### Problem details
Repeat the lines from the line with "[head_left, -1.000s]" to the line with "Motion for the" in the listing below, keeping both end lines and adding nothing.

### Data extract
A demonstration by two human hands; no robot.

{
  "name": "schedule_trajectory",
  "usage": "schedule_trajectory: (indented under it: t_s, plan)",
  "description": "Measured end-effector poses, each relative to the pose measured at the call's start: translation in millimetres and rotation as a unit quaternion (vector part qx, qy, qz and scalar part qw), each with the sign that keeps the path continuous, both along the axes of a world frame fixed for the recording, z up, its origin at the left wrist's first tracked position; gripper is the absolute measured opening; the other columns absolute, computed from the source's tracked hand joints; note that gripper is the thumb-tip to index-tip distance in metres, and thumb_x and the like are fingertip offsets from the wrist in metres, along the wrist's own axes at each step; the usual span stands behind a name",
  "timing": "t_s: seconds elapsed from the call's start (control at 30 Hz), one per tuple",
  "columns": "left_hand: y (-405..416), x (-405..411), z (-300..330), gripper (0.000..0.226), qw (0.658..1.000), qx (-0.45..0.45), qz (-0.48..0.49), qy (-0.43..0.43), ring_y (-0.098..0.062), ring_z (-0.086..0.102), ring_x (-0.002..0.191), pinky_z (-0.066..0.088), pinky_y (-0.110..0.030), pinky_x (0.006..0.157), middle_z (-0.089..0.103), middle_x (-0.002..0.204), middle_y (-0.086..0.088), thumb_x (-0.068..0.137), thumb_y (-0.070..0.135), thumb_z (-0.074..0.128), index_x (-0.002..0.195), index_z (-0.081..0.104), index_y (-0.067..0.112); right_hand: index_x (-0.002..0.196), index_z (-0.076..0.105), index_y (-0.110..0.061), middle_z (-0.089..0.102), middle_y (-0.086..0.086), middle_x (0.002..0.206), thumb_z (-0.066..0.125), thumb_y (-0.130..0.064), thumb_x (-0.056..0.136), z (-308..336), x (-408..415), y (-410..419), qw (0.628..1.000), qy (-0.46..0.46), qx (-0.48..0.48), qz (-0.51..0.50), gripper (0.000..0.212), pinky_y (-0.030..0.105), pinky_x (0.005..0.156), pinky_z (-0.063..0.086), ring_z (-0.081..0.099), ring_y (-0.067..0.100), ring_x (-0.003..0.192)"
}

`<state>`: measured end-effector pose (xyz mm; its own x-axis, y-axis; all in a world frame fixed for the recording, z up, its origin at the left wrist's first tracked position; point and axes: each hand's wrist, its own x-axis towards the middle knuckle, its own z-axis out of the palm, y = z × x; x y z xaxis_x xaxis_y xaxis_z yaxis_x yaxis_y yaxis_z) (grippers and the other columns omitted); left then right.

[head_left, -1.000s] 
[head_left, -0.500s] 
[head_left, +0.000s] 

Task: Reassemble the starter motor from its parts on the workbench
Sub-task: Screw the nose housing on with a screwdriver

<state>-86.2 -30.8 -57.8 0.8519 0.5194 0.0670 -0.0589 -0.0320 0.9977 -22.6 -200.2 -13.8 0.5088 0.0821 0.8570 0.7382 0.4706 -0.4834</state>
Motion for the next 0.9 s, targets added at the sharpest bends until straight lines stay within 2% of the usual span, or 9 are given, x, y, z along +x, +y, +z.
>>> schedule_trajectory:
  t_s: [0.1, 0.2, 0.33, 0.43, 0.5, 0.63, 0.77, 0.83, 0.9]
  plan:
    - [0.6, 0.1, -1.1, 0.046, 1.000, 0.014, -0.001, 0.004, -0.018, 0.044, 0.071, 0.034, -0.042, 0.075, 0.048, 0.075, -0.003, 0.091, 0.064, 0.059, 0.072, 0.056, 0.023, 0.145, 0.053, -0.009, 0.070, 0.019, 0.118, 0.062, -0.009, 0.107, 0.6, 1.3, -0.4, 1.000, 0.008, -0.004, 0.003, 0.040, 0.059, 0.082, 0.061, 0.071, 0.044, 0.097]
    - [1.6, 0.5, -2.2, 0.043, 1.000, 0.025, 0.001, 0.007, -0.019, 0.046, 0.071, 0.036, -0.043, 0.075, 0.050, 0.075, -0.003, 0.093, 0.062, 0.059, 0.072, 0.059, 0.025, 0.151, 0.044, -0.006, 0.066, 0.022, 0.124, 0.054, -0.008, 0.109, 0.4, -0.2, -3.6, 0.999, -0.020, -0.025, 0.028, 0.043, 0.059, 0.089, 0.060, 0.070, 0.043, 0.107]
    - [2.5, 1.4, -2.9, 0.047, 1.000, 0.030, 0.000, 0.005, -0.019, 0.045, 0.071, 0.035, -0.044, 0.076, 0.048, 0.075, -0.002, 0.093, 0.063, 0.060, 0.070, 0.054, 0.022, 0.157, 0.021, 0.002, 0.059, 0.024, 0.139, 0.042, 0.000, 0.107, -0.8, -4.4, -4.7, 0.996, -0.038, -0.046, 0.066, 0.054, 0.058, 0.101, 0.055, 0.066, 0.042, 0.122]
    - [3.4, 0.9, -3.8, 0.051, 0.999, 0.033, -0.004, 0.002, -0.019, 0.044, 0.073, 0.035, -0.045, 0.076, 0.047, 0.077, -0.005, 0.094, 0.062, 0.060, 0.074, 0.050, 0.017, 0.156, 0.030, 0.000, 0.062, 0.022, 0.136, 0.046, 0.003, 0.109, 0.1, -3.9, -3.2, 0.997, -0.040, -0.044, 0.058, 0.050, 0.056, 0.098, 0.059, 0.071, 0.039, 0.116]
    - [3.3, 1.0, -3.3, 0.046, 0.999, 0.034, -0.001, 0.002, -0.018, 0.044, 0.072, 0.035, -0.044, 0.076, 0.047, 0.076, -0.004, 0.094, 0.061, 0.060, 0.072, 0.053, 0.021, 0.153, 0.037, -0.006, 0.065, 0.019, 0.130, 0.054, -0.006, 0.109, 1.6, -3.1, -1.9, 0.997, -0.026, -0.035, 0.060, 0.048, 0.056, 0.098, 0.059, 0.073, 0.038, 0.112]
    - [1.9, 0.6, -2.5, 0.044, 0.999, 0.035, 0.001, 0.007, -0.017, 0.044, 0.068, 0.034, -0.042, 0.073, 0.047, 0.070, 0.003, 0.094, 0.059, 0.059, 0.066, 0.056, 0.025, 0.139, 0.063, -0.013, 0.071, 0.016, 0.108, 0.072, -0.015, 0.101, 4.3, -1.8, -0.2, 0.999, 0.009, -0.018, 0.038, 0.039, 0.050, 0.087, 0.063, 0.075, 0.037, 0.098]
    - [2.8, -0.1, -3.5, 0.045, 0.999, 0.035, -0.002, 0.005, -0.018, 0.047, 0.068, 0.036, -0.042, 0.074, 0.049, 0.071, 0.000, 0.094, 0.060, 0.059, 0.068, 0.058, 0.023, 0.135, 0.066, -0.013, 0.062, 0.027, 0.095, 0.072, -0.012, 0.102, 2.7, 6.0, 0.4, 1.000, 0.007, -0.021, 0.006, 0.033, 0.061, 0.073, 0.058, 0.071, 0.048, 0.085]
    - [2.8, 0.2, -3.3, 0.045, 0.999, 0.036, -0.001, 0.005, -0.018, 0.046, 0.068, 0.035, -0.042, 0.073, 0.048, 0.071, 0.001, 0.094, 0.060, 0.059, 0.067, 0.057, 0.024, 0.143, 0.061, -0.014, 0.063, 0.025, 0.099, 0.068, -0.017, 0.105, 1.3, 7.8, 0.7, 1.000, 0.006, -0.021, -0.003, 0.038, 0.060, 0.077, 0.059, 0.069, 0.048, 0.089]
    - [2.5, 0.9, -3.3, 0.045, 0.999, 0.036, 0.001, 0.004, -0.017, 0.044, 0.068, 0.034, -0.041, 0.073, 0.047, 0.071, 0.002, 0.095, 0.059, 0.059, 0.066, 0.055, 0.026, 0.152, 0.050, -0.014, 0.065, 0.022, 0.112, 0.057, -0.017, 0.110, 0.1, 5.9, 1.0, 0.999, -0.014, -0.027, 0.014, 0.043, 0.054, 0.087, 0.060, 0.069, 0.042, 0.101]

### Finished task
[head_left, -1.000s] 
[head_left, -0.500s] 
[head_left, +0.000s] 

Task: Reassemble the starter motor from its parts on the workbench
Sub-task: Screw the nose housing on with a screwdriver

<state>-86.2 -30.8 -57.8 0.8519 0.5194 0.0670 -0.0589 -0.0320 0.9977 -22.6 -200.2 -13.8 0.5088 0.0821 0.8570 0.7382 0.4706 -0.4834</state>
Motion for the next 0.9 s, targets added at the sharpest bends until straight lines stay within 2% of the usual span, or 9 are given, x, y, z along +x, +y, +z.

Besides this answer, the exercise requires nothing else.